Maybe that’s just because I’m arguing from a standpoint of traditional, “literary” western rationality, which like a paragraph is “uniform, continuous, and sequential.” There’s no arguing that despite what I consider a kind of intellectual sloppiness, McLuhan’s ideas gained a mainstream recognition totally out of proportion to their academic nature. It’s possible that he emerged from the Marabar Caves and out the other end of Finnegan’s Wake with a new understanding of reality, one shaped by modes of communication that had left many people feeling lost and over-extended, a master of the catchy but meaningless sound bite (the medium is the message, the content of all media is other media) that leaves you scratching your head wondering where the medium ends and what the message is but feeling clever for trying.

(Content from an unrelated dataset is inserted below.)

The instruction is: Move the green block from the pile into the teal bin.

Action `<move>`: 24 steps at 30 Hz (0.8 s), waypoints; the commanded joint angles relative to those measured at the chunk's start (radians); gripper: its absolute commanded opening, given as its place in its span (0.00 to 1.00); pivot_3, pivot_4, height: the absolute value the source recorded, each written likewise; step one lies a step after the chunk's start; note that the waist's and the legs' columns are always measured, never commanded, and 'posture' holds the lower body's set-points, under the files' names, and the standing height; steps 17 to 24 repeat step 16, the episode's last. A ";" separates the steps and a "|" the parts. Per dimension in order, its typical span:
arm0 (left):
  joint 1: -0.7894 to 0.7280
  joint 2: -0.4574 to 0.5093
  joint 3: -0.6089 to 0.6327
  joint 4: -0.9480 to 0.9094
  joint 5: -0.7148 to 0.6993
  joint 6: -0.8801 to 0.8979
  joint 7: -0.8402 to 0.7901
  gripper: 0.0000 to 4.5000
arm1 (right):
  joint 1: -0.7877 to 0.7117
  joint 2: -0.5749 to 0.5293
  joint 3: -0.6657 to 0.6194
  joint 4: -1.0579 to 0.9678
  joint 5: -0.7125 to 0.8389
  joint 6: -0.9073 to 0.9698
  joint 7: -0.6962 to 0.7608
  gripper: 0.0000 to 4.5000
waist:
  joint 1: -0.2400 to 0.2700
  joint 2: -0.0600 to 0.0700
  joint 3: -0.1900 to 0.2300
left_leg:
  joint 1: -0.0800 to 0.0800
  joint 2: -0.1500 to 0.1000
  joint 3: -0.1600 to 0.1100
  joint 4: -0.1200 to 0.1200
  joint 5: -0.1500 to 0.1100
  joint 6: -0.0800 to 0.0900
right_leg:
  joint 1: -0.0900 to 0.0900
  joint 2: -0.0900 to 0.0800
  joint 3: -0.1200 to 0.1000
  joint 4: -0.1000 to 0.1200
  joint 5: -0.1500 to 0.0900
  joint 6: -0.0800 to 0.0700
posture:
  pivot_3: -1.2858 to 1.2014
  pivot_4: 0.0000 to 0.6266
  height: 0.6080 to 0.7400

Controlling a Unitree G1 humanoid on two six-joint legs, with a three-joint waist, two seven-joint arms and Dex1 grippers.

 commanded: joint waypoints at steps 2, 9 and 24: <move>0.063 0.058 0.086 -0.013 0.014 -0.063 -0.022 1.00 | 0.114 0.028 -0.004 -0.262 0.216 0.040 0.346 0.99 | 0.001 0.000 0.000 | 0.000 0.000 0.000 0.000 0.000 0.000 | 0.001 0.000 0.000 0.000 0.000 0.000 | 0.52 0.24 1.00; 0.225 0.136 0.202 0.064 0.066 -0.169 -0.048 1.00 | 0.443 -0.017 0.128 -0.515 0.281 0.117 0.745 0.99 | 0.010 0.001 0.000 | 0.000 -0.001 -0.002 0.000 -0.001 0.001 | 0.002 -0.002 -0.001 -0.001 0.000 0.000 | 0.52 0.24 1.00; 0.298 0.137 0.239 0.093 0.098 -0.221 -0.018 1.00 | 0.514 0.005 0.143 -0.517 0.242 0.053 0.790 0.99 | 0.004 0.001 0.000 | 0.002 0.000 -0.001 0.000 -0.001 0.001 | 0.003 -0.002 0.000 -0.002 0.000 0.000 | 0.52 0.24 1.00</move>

Ong wryly notes that the only way to be heard once a new mode of communication becomes prevalent is to use that mode. Maybe that’s what McLuhan is trying to do, reworking the written word into a kind of textual billboard analog. And maybe it’s just that like Lapham, I consider my particular point in history the only reasonable point and forget that just as oral man was replaced by literate man, so too will a literate man like me be replaced by an electronic man shaped not by books and carefully wrought thoughts but by M&M-like bits of information on YouTube and Facebook and Twitter. Maybe the rising darkness that I perceive in an educational system that increasingly privileges the piecemeal over the complete, “useful” knowledge over causality is simply my own anachronistic shadow.

Electronic media erase the lag in communication, says McLuhan, eliminating the space between call and response and delivering us into an everpresent now devoid of the pensive pauses and other non-verbal punctuations of face-to-face conversation. Modes of communication definitely shape the messages they convey, but their primary function is still to exchange information. In the absence of that information can we really say that they are the message?